Aufgrund eines Vertrages aus dem Jahr 1978 hat ein Landkreis fortlaufend die Rettungsdienstleistungen an immer den gleichen Dienstleister vergeben. Als er nun diesen Auftrag erweitern wollte, tat er dies ebenfalls ohne Ausschreibung. Statt dessen änderte er einfach den Leistungsumfang des bestehenden Vertrages.

Dagegen wendet sich ein konkurrierendes privates Unternehmen. Es sieht in der Erweiterung eine unzulässige de-facto-Vergabe. Im Nachprüfungsverfahren begehrt es die Feststellung der Nichtigkeit, unterliegt aber, weil die Ausschlussfrist des § 101 b II GWB bereits abgelaufen war.

Mit der sofortigen Beschwerde verfolgt das Unternehmen sein Begehren weiter. Der aktuelle Leistungserbringer wendet noch ein, dass diese Aufstockung bereits im Vertrag von 1978 angelegt war, es sich insofern um gar keinen neuen Vertrag handele, der eigenständig angreifbar wäre. Dieser Einschätzung folgt auch das OLG Schleswig (Beschl. v. 14. 11. 2014, 1 Verg 1/14), das die Leistungserweiterung ebenfalls in dem Altvertrag begründet sieht.

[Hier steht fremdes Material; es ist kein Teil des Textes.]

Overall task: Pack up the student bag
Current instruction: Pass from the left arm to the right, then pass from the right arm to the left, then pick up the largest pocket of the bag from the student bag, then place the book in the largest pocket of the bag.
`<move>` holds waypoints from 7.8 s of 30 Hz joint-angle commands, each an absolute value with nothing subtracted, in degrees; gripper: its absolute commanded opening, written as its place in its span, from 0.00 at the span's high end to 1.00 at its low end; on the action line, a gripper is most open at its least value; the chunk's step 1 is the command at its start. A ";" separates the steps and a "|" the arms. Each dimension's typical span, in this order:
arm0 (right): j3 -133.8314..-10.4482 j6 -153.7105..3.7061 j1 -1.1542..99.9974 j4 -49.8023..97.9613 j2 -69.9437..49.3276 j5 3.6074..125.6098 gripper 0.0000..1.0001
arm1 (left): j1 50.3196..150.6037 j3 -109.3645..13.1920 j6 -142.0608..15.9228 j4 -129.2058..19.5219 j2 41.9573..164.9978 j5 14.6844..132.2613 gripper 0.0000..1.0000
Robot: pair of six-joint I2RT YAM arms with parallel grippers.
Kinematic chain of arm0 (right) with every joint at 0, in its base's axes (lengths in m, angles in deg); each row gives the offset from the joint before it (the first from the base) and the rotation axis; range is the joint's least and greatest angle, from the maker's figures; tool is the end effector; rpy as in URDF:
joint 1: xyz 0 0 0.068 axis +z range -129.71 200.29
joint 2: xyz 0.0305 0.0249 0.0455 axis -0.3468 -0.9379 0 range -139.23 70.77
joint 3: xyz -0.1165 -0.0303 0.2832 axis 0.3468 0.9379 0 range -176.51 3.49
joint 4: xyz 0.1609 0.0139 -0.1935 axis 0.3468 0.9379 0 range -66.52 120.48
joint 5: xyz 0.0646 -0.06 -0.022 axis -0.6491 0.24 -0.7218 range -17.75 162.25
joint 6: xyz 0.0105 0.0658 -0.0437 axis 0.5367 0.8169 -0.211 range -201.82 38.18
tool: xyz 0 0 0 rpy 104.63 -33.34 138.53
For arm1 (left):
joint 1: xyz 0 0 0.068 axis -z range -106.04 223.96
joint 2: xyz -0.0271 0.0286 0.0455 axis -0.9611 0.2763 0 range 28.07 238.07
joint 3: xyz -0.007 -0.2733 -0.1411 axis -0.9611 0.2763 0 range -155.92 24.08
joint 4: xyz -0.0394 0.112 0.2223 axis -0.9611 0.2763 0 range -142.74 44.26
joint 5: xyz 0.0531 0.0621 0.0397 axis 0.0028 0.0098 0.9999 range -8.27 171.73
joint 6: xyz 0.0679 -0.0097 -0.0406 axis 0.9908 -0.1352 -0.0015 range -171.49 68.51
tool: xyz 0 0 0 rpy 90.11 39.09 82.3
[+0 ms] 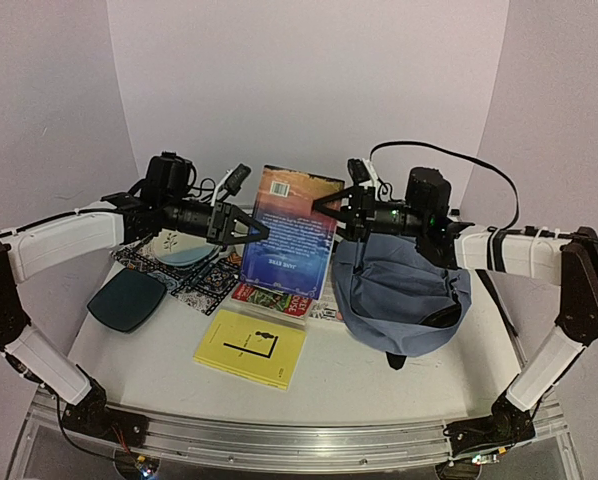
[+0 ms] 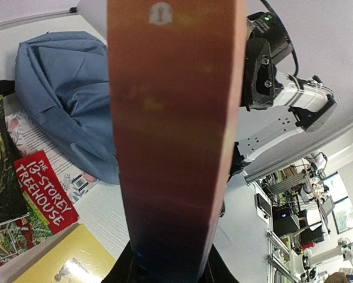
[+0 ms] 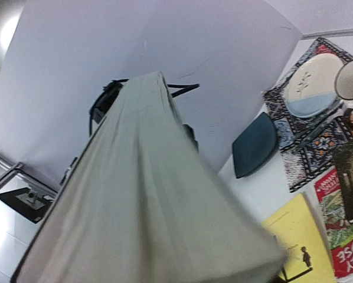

Dennoch ist die Ausübung einer Option aus diesem Altvertrag vergaberechtlich keineswegs irrelevant. Zwar ist von der Wirksamkeit der Altverträge auszugehen, die lange vor Inkrafttreten der Dienstleistungskoordinierungsrichtline 92/50/EWG geschlossen worden waren. Zum Zeitpunkt des Vertragsschlusses waren die Verträge demnach unter vergaberechtlichen Gesichtspunkten weder als sitten- noch als verbotswidrig zu betrachten. Selbst wenn man unter Zuhilfenahme des Erwägungsgrundes 13 der Richtlinie 2007/66/EG eine Unwirksamkeit des Vertrages erwägen wollte, weil er (aus heutiger Sicht) schwerwiegende Vergaberechtsverletzungen enthält, könnte die Nichtigkeit des Vertrages nicht festgestellt werden. Dazu wäre ein Nachprüfungsverfahren erforderlich, dem aber Frist der Bestimmung des § 101 b II GWB entgegensteht, die ein Nachprüfungsverfahren nur innerhalb von sechs Monaten nach Vertragsschluss zulässt. Eine unbegrenzte Angreifbarkeit von Altverträgen gibt es demnach nicht. Allenfalls bei einem rechtsmissbräuchlichen bewusst drittschädigenden (§ 826 BGB) Zusammenwirken zwischen Vergabestelle und dem aktuellen Vertragspartner könnte diese absolute Grenze der Nachprüfbarkeit überwunden werden. (vgl. OLG München, Beschl. v. 13. 6. 2013, Verg 1/13)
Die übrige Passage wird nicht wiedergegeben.